Interferon Gamma (Interferonum gamma)

Pharmacodynamics Pharmacokinetics Indications Carefully Contraindications Dosing and Administration Side effects
Read on
Clinical and pharmacological group: & nbsp

Antiviral drugs (excluding HIV)

Interferons

Included in the formulation
  • Ingarone®
    lyophilizate nazal. 
    NPP FARMAKLON, LLC     Russia
  • Ingarone®
    lyophilizate w / m PC 
    NPP FARMAKLON, LLC     Russia
    • Included in the list (Order of the Government of the Russian Federation No. 2782-r of 30.12.2014):

    VED

    АТХ:

    L.03.A.B.03   Interferon Gamma

    Pharmacodynamics:

    Interferon gamma (immune interferon) is the most important anti-inflammatory cytokine, the producers of which in the human body are natural killer cells, CD4 Th1 cells and CD8 cytotoxic suppressor cells. Receptors for interferon gamma have macrophages, neutrophils, natural killer cells, cytotoxic T-lymphocytes. Interferon Gamma activates the effector functions of these cells, in particular their microbicide, cytotoxicity, their production of cytokines, superoxide and nitroxide radicals, thereby causing the death of intracellular parasites. Interferon Gamma inhibits the B-cell response to interleukin-4, suppresses IgE production and CD23 antigen expression. It is an inducer of apoptosis of differentiated B cells, giving rise to autoreactive clones. Suppresses the suppressive effect interleukin-4 for interleukin-2-dependent proliferation and generation of lymphokine-activated killers. Activates the production of proteins of the acute phase of inflammation, enhances the expression of C2 and C4 components of the complement system.

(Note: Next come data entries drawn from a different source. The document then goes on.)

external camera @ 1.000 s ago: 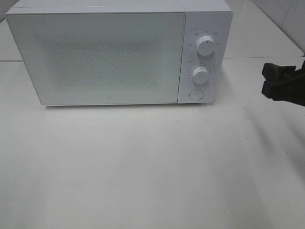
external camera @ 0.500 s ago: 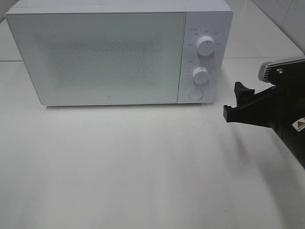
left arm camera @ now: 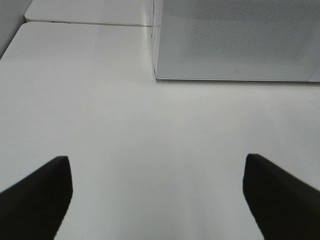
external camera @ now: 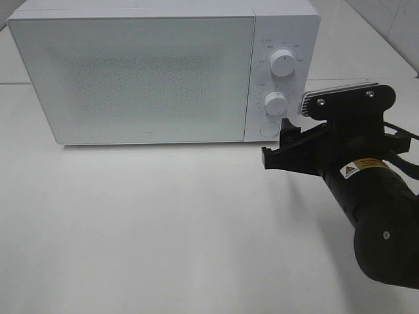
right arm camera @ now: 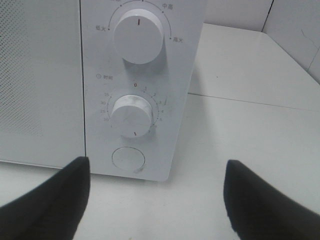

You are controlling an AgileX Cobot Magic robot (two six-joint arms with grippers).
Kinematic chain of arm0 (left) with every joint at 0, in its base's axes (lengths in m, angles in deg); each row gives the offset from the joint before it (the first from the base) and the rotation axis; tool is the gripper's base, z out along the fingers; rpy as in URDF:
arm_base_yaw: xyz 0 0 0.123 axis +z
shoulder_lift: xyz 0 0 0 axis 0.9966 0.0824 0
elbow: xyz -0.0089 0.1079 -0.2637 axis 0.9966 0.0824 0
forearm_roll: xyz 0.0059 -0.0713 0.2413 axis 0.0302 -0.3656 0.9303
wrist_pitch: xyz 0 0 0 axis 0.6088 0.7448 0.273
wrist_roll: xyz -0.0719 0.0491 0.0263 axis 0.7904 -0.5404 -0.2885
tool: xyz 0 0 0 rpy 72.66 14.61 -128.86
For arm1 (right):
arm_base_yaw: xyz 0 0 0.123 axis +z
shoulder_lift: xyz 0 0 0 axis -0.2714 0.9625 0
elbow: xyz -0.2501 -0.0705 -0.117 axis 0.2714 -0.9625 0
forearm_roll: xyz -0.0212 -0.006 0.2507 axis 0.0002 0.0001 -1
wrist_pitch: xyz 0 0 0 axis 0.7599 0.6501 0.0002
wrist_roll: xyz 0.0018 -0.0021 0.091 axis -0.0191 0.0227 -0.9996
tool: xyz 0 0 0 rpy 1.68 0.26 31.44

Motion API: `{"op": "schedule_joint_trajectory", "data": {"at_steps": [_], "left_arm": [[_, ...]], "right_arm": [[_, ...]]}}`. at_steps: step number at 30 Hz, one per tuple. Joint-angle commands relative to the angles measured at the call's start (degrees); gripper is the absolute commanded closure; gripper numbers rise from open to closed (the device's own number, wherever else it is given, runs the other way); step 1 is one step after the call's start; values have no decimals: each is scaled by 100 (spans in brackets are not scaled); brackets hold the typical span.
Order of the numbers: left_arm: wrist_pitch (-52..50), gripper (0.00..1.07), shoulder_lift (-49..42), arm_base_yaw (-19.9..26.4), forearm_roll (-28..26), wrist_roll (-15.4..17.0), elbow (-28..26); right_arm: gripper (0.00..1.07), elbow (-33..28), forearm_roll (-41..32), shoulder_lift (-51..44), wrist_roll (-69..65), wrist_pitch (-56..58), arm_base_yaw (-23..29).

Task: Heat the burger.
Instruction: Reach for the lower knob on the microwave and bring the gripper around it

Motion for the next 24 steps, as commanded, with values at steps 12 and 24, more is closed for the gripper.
{"op": "schedule_joint_trajectory", "data": {"at_steps": [12, 24], "left_arm": [[6, 22, -92, 23, 0, 17, 11], [6, 22, -92, 23, 0, 17, 11]], "right_arm": [[33, 86, 52, 46, -6, -195, 6], [33, 625, 258, 705, -166, -149, -258]]}}
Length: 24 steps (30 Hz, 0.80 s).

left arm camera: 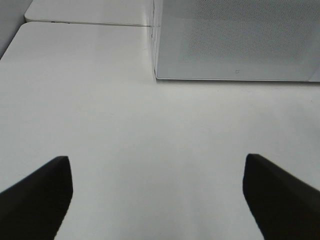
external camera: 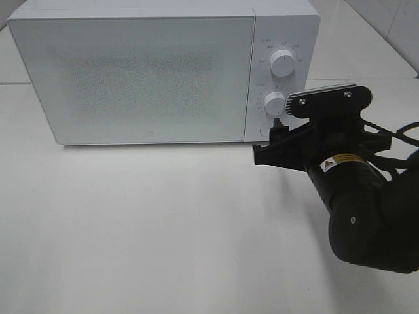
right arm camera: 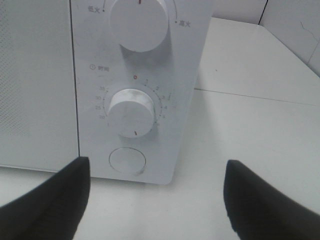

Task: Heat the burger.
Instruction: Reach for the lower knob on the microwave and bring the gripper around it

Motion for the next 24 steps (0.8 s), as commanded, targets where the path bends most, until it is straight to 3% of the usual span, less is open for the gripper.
{"op": "schedule_joint_trajectory", "data": {"at_steps": [1, 24], "left_arm": [[6, 22, -86, 23, 0, 17, 11], [6, 22, -86, 23, 11, 17, 11]], "right_arm": [[33, 292, 201, 206, -52, -138, -40], [33, 1398, 1003, 1008, -430, 435, -796]]}}
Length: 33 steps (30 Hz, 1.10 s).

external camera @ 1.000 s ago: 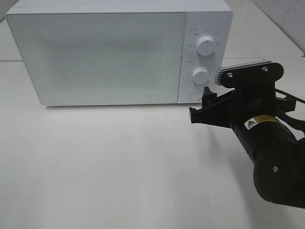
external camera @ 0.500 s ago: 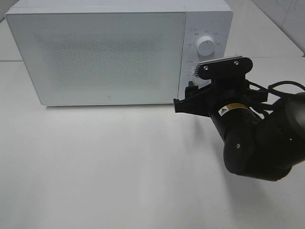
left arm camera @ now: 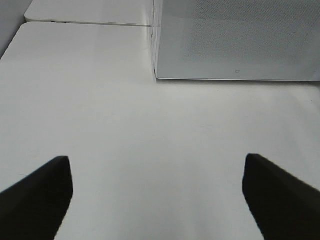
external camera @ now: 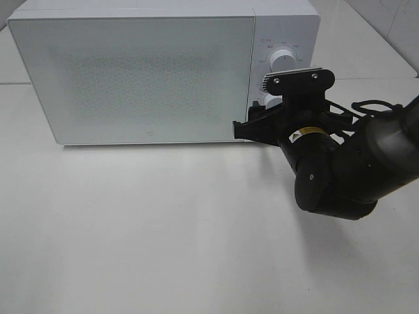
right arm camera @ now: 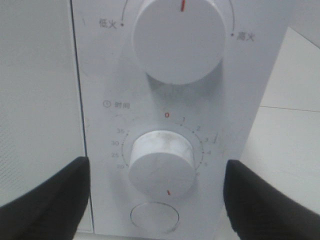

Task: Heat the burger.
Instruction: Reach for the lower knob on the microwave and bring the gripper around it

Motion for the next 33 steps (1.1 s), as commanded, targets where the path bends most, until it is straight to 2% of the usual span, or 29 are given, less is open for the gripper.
{"op": "schedule_joint_trajectory", "data": {"at_steps": [1, 27, 33], "left_arm": [[6, 22, -86, 23, 6, 17, 11], [6, 22, -86, 23, 11, 17, 11], [6, 22, -86, 23, 11, 17, 11]], "right_arm": [[33, 212, 115, 115, -92, 29, -120], [33, 665, 195, 413, -258, 23, -298], [37, 682, 201, 413, -258, 11, -298]]}}
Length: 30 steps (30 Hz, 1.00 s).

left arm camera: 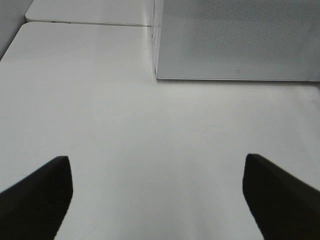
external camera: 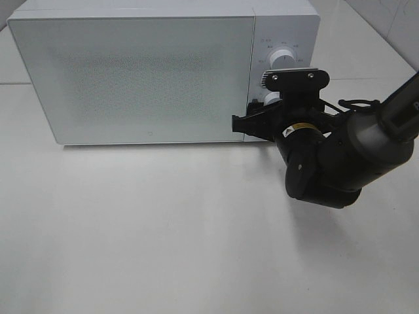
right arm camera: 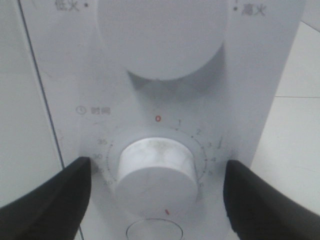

    Unlike other interferons, it increases the expression of antigens of the main histocompatibility complex of both 1st and 2nd classes on different cells, and induces the expression of these molecules even on those cells that do not express them constitutively. This improves the efficiency of antigen presentation and the ability to recognize them by T lymphocytes.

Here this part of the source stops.